Using the records below, filter for lines that contain the string "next" and copy them out.

╭──

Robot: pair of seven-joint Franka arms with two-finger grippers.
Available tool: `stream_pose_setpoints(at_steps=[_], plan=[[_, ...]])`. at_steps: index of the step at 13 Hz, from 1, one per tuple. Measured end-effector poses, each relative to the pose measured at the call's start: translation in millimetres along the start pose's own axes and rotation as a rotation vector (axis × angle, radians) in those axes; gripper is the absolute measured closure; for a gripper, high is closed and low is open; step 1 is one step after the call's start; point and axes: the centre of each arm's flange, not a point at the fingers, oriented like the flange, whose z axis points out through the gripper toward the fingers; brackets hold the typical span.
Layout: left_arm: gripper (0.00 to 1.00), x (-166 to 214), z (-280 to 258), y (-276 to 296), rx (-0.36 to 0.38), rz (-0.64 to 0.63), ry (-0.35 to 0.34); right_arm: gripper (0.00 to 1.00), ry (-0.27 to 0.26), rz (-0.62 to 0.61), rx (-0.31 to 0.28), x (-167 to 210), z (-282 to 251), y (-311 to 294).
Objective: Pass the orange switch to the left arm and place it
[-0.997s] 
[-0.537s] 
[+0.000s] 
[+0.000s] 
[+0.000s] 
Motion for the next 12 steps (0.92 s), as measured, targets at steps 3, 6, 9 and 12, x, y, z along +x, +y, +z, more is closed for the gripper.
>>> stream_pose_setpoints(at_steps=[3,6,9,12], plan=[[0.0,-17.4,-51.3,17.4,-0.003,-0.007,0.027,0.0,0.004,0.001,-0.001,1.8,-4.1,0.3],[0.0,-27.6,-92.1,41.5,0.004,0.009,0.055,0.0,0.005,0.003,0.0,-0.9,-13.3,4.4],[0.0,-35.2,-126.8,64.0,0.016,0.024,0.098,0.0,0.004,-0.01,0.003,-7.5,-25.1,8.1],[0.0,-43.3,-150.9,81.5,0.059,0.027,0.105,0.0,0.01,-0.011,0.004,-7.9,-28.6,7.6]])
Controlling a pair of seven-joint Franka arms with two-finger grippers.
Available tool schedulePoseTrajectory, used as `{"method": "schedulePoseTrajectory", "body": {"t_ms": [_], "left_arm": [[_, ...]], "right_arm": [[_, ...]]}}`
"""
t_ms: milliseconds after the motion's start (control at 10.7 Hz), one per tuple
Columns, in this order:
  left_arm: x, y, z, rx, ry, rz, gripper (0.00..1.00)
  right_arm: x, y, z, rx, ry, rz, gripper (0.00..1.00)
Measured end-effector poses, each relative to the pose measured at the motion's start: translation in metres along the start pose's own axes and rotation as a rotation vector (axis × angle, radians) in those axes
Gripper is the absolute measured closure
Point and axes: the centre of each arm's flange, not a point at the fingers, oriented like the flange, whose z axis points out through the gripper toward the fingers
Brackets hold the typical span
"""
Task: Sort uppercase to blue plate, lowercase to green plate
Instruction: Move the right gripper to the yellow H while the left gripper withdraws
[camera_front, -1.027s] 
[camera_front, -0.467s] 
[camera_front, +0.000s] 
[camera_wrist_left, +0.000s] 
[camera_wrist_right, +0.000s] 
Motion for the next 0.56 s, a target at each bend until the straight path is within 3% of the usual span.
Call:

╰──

## Written solution
Motion for the next 12 steps (0.92 s), as measured, targets at steps 3, 6, 9 and 12, x, y, z along +x, +y, +z, more is closed for the gripper.
Motion for the next 0.56 s, a target at each bend until the straight path is within 3% of the usual span.

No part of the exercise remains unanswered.